The weaponizing of the US dollar, the world’s reserve currency, through sanctions has prompted ASEAN countries to warn the United States of the looming consequences.
Former officials spoke at a conference in Singapore on Tuesday about ongoing de-dollarization efforts and what economies in the region should do to mitigate the risks of a still-strong US dollar, which has weakened local Asean currencies and become a tool of economic statecraft.
“The US dollar is a curse on all of us,” said George Yeo, Singapore’s former foreign minister, at a conference hosted by the ISEAS-Yusof Ishak Institute.
“If you weaponize the international financial system, currency alternatives will emerge to replace it,” he added, and the US dollar’s advantage will be lost.
While few expect the dollar to lose its global sovereign status anytime soon, Yeo believes the risk should be taken more seriously.
“No one knows how soon this will happen, but financial markets must keep a close eye on it,” said Yeo, a professor from the National University of Singapore.
US dollar transactions
According to the Bloomberg Dollar Spot Index, the US dollar is down 0.67% in the first trading days of 2023, through the end of Tuesday, after gaining 6.2% against a basket of other major currencies in 2022.
Yeo noted that during times of crisis, the dollar rises even more — as with Russian levies that have cut Russian banks off from a network that facilitates millions of US currency transactions every day, forcing them to rely on their own, much smaller network instead. This has increased the pressure on third-party countries, who are forced to rely excessively on the US dollar.

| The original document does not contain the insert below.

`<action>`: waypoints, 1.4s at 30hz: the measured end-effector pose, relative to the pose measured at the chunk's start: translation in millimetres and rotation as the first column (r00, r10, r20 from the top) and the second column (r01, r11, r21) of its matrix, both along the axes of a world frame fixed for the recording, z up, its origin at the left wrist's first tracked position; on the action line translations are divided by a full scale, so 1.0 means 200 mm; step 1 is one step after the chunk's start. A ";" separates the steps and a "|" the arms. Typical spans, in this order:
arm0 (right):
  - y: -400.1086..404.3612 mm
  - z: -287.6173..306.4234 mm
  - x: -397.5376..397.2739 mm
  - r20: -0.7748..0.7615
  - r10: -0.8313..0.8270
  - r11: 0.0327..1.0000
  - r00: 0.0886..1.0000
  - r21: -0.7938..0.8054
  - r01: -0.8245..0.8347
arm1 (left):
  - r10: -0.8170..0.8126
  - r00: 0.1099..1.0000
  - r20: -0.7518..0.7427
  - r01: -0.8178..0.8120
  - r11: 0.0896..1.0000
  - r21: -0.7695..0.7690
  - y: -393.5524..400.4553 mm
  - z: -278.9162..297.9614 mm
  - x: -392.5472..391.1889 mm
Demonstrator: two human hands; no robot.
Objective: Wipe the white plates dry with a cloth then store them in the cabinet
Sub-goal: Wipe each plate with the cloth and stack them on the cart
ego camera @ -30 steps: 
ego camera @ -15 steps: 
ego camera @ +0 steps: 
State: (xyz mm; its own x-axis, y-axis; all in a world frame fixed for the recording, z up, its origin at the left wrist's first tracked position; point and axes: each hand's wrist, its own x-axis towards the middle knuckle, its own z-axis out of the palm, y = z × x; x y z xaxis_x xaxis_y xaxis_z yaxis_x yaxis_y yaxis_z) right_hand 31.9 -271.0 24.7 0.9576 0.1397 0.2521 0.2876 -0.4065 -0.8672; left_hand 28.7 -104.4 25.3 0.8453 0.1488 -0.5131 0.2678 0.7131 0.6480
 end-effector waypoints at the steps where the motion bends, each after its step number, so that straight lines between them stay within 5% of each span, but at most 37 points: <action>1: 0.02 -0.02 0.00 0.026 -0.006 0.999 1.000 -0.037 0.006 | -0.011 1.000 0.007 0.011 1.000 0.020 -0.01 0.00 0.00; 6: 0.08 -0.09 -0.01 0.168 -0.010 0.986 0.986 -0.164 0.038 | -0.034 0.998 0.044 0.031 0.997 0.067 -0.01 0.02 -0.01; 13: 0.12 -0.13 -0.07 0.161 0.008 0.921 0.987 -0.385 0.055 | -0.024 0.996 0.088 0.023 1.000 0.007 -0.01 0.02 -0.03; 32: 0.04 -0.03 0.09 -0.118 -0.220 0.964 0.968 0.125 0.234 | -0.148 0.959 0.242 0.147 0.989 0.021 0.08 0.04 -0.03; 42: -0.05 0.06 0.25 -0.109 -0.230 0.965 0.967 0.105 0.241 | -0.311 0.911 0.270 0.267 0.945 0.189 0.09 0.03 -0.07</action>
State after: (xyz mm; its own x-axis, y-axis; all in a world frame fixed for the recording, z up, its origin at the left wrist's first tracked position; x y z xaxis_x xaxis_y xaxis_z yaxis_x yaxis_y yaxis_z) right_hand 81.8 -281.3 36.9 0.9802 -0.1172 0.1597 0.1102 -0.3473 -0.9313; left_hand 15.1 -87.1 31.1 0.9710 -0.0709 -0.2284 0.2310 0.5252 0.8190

Former Indonesian trade minister Thomas Lembong praised Southeast Asian central banks that have already developed direct digital payment systems using local currencies and urged officials to look for other ways to avoid relying too heavily on the US dollar.
“I’ve long believed that reserve currency diversification is critical,” said Lembong, a managing partner at Quvat Management Pte Ltd.
He stated that using the dollar in addition to the euro, renminbi, and yen would result in more stable liquidity and, ultimately, more stable economic growth.
The ten Asean countries are too diverse to establish a common currency, as the eurozone has done. However, Lembong stated that he is “deeply passionate” about the dollar as a global reserve currency.
Direct digital payment systems, which have increased local currency settlement between Malaysia, Indonesia, Singapore, and Thailand, are “another great outlet for our financial infrastructure,” he says.